At about 3/4 mile in, there was a view of the river and a small path leading down to the viewpoint. The White Chuck stretched out in both directions as it snaked below. I didn’t step out to far as I could see there wasn’t much supporting the edge, so I snapped a few pictures and wandered back up and continued further on the trail. From here, the trail moved into the forest and the river is dulled to a softer roar.
In another 1/2 mile, there was a sturdy bridge across Black Oak Creek and I continued on. I took my time to notice sawyer steps cut into the stumps of huge old growth and the last of the tiny fall mushrooms poking out from the soft, moist moss.
Some sections of the trail seemed older than others, possibly due to the repairs. It was hard to see the turnpikes and other places the trail is shored up because of all the golden leaves littered on the ground, but for the most part the trail was free from mud. I loved how the snow was dusting the branches and logs, what little was on the trail was from fat globs falling from the trees like powdered sugar on a chocolate cake.
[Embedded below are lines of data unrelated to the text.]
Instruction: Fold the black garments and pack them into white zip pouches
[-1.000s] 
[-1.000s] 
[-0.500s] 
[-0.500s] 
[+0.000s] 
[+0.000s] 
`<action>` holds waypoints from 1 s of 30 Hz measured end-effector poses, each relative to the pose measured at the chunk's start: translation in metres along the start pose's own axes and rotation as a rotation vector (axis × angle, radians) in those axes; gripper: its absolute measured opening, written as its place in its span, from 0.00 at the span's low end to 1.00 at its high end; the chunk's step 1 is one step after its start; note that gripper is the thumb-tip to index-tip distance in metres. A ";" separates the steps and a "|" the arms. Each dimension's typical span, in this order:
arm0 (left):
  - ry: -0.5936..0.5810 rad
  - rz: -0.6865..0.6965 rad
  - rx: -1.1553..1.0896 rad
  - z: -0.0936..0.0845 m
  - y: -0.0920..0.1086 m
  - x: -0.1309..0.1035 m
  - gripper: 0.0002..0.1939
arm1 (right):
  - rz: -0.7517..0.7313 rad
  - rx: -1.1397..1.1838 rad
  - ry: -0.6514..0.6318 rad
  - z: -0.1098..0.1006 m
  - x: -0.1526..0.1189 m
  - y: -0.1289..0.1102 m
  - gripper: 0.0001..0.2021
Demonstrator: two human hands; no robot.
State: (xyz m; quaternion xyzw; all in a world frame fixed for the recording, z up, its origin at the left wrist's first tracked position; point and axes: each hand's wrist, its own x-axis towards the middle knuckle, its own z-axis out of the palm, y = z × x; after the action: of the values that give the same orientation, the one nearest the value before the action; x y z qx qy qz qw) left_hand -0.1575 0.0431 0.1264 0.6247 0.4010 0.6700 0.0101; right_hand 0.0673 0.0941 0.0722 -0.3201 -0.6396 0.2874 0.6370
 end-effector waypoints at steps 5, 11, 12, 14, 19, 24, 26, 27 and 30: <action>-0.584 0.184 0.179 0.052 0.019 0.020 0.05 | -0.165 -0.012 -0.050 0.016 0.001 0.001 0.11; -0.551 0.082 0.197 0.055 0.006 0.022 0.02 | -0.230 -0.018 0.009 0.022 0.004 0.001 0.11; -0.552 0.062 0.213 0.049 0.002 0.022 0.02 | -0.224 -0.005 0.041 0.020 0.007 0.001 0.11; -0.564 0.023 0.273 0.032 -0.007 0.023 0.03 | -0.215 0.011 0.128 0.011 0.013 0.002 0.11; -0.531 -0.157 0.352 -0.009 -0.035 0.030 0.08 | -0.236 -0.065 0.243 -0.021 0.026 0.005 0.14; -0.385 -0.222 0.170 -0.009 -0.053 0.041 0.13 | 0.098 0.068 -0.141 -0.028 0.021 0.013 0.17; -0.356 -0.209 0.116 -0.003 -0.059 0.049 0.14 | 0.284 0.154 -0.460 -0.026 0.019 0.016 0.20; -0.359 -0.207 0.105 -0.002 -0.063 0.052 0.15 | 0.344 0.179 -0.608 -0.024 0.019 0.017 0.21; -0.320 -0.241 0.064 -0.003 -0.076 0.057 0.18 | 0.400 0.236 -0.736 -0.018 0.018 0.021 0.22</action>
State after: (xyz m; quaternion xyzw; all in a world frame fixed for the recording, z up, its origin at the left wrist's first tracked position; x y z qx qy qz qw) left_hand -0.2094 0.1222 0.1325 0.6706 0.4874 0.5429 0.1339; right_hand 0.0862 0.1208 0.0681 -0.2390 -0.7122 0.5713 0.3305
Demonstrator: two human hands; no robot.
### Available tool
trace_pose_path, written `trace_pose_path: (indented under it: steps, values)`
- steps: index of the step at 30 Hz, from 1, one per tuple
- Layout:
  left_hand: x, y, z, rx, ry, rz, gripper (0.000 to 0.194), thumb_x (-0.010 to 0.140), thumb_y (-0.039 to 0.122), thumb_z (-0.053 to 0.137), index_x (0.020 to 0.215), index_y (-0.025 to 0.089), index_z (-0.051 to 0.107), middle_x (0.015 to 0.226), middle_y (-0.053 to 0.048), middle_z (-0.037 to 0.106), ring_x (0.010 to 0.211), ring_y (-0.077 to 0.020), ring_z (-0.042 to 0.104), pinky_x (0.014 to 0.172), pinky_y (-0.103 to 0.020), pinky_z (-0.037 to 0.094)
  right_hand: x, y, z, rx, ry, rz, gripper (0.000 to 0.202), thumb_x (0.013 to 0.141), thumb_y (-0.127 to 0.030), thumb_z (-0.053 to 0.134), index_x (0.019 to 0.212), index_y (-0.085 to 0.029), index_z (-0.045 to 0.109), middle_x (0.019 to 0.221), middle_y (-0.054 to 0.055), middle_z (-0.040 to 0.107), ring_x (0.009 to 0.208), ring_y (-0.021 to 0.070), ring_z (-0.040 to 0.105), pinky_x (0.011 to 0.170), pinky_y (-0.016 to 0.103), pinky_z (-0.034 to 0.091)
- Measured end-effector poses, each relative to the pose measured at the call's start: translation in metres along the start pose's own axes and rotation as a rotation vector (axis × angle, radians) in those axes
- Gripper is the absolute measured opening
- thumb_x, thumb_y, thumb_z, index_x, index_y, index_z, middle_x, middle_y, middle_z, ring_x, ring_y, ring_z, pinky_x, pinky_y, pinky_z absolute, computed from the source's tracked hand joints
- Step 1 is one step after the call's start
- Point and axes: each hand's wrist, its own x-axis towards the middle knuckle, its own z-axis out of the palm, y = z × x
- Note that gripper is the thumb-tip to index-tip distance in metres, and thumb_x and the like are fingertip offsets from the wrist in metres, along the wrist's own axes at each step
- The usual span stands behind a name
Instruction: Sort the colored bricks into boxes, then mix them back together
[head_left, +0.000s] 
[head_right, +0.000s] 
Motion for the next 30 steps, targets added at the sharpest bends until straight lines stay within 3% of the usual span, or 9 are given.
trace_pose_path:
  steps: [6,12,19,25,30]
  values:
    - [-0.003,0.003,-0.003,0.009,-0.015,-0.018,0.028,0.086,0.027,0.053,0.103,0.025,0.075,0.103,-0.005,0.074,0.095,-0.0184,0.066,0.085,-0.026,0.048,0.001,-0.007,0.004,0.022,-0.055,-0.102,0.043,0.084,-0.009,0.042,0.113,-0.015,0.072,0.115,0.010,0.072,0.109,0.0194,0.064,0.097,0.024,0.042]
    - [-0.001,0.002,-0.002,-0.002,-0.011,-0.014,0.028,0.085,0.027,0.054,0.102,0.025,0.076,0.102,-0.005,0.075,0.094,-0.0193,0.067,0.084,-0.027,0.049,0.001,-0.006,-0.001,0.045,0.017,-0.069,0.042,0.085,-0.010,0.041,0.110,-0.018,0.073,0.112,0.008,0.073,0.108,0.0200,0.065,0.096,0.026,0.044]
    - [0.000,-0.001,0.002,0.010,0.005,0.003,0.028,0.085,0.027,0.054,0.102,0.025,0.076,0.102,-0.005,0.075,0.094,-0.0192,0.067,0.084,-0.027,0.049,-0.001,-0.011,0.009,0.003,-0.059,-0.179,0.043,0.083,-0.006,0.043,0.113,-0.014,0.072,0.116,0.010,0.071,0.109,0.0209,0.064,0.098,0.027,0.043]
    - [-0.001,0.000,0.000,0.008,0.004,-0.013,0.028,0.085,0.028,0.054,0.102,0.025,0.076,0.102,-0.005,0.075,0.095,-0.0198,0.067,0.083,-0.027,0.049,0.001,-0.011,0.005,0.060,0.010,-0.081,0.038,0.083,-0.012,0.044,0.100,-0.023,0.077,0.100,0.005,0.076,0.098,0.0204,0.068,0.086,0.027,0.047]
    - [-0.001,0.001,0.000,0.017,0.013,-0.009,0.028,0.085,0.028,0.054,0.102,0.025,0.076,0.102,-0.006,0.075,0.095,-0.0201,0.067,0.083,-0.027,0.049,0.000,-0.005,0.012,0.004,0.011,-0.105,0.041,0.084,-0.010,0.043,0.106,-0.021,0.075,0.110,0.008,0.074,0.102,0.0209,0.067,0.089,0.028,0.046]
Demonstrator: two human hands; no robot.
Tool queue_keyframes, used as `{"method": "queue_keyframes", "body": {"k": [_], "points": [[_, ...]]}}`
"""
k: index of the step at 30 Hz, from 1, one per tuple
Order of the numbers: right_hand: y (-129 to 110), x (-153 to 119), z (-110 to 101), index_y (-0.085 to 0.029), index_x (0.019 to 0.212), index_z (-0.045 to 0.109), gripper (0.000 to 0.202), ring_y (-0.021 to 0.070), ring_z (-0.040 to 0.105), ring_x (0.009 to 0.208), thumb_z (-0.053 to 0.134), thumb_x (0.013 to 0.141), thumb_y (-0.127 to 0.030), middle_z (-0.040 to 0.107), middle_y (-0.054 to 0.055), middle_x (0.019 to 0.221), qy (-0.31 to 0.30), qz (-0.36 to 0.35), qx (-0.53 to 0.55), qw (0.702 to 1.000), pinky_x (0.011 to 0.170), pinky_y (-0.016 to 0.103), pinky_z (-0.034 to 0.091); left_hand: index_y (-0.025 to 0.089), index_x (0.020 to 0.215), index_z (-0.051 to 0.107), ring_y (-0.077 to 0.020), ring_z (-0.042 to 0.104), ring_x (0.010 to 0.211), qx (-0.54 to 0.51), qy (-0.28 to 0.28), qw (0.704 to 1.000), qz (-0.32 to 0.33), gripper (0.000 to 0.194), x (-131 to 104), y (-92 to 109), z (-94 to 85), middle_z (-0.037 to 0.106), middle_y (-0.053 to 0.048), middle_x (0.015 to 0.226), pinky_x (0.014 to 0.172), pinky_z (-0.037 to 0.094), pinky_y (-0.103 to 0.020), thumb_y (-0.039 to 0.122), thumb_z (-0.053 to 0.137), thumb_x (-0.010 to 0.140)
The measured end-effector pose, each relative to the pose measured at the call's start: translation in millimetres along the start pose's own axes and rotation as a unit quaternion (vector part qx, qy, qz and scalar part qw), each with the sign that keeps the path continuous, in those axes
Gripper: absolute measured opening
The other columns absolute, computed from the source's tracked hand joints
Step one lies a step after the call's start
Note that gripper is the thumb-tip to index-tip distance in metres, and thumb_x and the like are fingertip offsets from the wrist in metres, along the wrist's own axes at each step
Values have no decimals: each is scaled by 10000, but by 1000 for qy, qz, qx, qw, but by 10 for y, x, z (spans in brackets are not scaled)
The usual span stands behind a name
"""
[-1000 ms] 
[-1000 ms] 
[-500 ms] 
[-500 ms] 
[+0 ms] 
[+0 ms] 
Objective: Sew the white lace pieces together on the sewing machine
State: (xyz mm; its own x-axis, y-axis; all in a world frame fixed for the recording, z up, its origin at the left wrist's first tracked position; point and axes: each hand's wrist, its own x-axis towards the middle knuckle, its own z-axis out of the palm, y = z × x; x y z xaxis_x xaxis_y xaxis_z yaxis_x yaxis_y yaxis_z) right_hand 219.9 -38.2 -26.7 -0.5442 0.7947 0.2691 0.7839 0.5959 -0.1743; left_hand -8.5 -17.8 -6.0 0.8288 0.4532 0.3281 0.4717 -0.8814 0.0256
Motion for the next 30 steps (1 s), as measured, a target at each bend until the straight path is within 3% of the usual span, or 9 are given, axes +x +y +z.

At 2 miles in, the trail left the river again and made a switchback up and above even further from the river. Here, the trail is being carved into the slope and was more raw than what I had been traveling on before. It is also had streams flowing down over it leading to more erosion and mud to leap over. It wasn’t bad, just in contrast to the highly groomed path previously. My guess is there is still work to be done like drains and water bars to fend off the water coming down from Thorton Lake and White Chuck Mountain above. There was even evidence of work yet to be done, I imagine it will be several more years before the trail connects through the other trailhead at the other end.
The trail did eventually end at about 2.9 miles in at a stream crossing down a ravine littered with a huge pile of logs. The flagged markers showed where the trail is supposed to continue and I could see where chainsaws have begun to make work of the logs. It sure helps you appreciate the work that goes into building trails when you can see the sharp contrast between where you can walk and where the trail must go.
I sat for a bit to eat a snack and drink some tea before returning back the way I had come. Although I had very little gain today, a 6 mile hike was satisfying and I look forward to another hike when the trail has been completed!
Directions: Drive south on the Mountain Loop HWY 8.9 miles from the T intersection of SR 530 (in Darrington), turning left at the sign for the White Chuck Boat Launch (FR 22). Cross over the bridge and in .8 miles there will be a pullout on the left and a trailhead sign on the right. It can be confusing because the boat launch is about .2 miles in and that is where the privies are. The forest road continues past here and winds up away from the river. There is room for about 5-6 cars in the pullout. There is also another access point further south on the Mountain Loop if you turn on FR 23 and follow it about 6.5 miles to where it crosses over a bridge and the trailhead is down on the right with a privy. The road is very potholed and brushy.